O atendente vem te trazer uma água e pára no meio do caminho enquanto o âncora do jornal anuncia mais uma catástrofe, parece que não houve tempo de anúncios e você houve uma senhora se assustar e perguntar aos céus quantos mais ainda viriam esse ano. E você se perguntando por que ninguém respondias as suas mensagens. Quanta gente não vai poder responder.

O ano está acabando e ele não é feito de dias, horas ou minutos, ele é feito de pessoas que se cruzam com a sua vida a todo momento.
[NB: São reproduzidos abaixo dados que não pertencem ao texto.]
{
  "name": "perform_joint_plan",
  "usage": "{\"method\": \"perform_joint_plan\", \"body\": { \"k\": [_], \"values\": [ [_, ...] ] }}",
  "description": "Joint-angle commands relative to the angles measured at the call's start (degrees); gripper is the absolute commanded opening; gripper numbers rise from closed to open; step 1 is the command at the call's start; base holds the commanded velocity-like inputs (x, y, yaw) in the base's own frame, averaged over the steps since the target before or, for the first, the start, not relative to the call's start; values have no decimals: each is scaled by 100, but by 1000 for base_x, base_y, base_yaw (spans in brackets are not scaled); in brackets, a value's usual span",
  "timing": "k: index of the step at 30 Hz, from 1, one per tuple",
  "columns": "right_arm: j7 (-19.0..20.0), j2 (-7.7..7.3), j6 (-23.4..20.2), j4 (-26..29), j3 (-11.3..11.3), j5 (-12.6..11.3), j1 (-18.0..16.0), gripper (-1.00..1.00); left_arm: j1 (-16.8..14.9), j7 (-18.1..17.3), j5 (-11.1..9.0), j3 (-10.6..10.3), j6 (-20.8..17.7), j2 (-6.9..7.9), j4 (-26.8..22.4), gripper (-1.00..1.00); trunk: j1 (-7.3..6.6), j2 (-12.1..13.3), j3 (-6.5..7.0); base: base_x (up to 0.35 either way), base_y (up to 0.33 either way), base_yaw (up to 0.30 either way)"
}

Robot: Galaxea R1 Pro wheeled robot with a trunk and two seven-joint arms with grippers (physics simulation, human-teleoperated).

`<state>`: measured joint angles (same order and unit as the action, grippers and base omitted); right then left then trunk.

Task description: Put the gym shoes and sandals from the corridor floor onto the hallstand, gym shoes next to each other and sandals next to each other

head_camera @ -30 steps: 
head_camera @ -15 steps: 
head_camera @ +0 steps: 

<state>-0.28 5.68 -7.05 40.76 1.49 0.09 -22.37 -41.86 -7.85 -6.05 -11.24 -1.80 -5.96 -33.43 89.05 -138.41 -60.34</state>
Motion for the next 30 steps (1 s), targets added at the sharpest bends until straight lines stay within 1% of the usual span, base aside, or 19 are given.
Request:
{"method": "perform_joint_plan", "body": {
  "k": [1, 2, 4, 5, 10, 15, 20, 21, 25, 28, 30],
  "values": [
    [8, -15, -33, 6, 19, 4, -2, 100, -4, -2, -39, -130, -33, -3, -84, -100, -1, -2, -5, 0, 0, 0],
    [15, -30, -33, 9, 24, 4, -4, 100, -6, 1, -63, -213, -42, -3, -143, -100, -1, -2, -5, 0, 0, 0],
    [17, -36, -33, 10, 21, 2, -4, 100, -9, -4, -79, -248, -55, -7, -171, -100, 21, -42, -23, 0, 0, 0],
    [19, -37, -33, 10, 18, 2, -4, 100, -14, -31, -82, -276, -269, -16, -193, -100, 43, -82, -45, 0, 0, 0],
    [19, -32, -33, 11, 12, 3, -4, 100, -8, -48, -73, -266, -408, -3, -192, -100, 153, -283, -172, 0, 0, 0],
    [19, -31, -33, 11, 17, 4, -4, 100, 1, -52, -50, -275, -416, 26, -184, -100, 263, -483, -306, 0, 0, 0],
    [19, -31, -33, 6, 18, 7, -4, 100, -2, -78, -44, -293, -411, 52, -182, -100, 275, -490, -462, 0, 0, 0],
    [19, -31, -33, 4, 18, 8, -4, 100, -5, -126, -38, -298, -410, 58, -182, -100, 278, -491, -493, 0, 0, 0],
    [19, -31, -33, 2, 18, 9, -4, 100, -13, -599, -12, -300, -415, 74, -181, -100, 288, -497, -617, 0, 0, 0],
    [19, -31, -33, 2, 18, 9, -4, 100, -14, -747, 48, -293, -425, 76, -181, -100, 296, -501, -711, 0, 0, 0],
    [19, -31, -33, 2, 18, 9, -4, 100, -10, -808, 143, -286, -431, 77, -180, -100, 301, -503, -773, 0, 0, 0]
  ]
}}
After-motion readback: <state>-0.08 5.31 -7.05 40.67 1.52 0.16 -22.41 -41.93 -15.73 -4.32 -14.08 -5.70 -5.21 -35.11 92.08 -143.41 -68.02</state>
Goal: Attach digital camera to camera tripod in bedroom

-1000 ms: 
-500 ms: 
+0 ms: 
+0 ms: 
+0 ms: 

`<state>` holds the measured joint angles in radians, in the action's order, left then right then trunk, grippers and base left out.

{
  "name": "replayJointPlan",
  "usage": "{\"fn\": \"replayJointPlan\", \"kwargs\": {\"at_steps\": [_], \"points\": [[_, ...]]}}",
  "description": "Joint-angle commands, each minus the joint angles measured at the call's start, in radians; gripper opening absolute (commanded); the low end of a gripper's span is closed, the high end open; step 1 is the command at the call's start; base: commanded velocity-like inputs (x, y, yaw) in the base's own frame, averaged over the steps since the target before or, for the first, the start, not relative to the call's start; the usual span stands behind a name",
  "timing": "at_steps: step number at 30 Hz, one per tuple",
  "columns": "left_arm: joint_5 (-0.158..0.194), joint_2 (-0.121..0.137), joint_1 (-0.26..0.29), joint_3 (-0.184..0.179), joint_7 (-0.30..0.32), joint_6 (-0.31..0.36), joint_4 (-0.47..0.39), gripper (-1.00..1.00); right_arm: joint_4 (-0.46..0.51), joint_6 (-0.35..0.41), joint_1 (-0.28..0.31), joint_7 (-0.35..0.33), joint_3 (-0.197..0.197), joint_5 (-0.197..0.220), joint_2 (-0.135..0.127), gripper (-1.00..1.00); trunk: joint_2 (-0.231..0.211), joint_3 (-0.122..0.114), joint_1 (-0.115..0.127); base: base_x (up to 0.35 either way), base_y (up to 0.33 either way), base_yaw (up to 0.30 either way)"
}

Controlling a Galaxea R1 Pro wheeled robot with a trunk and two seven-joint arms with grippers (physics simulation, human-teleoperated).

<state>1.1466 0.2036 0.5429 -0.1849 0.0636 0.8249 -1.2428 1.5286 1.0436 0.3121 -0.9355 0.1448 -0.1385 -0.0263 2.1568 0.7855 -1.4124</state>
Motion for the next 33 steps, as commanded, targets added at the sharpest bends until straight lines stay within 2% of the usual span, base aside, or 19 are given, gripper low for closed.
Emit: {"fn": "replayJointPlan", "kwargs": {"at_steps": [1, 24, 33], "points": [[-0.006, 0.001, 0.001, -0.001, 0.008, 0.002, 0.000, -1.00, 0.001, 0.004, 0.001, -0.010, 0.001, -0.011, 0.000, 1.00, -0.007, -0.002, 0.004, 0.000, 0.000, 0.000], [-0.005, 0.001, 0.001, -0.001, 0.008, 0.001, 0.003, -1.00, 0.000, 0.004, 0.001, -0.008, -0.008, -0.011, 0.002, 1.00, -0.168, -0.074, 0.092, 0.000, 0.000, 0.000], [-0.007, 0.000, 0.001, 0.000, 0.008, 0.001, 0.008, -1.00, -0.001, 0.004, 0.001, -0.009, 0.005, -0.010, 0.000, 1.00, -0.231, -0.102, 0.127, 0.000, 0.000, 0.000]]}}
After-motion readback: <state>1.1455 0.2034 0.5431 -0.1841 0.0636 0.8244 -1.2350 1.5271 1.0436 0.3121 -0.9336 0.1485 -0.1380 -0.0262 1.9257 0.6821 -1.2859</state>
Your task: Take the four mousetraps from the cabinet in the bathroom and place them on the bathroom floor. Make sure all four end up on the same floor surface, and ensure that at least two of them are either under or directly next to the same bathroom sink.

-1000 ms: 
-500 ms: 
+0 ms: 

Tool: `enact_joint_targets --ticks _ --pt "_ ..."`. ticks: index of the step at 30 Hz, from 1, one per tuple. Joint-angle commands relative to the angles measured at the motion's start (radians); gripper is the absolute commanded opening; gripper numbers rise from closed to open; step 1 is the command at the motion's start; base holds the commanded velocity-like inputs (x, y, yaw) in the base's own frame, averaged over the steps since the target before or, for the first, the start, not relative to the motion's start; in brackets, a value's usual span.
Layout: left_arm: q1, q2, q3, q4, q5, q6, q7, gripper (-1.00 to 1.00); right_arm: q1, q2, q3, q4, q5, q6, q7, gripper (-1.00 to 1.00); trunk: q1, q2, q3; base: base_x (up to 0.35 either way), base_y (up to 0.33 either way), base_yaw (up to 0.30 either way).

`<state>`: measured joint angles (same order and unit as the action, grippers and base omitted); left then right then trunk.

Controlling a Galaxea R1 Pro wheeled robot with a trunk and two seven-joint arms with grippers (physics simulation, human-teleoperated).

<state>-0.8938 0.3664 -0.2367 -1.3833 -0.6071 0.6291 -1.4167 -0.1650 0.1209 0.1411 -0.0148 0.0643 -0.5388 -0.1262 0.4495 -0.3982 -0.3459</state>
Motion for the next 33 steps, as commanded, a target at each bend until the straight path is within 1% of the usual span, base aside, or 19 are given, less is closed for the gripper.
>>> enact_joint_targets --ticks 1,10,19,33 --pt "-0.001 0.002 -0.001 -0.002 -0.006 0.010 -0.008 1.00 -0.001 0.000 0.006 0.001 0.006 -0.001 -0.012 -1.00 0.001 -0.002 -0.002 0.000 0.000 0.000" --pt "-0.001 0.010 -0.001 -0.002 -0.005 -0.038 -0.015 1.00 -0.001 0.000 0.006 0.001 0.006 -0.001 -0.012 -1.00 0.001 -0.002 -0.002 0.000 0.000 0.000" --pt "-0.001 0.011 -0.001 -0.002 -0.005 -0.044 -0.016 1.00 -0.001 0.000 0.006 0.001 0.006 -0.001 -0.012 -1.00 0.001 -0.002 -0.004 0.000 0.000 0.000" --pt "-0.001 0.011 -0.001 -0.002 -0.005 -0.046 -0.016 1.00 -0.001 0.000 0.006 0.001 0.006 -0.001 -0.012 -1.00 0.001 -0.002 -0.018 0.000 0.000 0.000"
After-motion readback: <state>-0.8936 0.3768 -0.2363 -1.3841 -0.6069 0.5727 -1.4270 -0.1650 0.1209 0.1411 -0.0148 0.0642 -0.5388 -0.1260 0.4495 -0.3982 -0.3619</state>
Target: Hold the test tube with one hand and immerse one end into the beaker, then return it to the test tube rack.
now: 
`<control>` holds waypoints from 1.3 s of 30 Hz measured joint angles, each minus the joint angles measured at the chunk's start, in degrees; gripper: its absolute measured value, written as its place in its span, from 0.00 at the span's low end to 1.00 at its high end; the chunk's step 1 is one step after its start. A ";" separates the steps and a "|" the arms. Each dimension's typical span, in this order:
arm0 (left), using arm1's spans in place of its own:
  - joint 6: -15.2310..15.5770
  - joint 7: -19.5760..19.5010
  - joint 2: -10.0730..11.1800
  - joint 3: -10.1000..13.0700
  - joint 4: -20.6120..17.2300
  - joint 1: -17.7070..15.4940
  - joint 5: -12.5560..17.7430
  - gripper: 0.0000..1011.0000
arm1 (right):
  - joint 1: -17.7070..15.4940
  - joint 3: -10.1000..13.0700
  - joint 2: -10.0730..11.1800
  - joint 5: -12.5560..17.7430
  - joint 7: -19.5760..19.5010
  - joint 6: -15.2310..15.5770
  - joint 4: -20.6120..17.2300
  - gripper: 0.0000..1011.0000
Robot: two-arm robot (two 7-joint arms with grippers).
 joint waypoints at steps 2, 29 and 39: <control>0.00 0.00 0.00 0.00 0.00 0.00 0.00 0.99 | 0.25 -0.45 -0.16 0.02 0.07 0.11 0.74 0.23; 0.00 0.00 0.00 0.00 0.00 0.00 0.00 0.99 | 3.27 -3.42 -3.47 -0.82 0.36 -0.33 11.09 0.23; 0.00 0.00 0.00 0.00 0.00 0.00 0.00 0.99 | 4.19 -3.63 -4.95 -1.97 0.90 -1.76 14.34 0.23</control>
Essa individualidade rege a sincronia do universo, faz as engenhosas engrenagens do tempo girar e nos coloca dentro dela, nos dá uma responsabilidade absurda que chega a ser petulância não querer fazer parte dela, de achar que uma simples mola, ou um dente da menor das engrenagens não fará falta.

Não somos os responsáveis pela nossa linha temporal, mas por todas as outras que nos conectamos inconscientemente, mesmo que como testemunhas de um diálogo na mesa ao lado, a tristeza de uma perda travestida de atraso, de um reencontro caloroso selado com um abraço que parece compensar todos os outros.

Não podemos dar um reboot no nosso ano, mas podemos reiniciar um novo, com novos conceitos, novos pontos de vistas e mesmo que essa linha de raciocínio não pareça coerente, que ela pelo menos tenha te tirado do “drive” e tenha te colocado em modo manual por um período curto.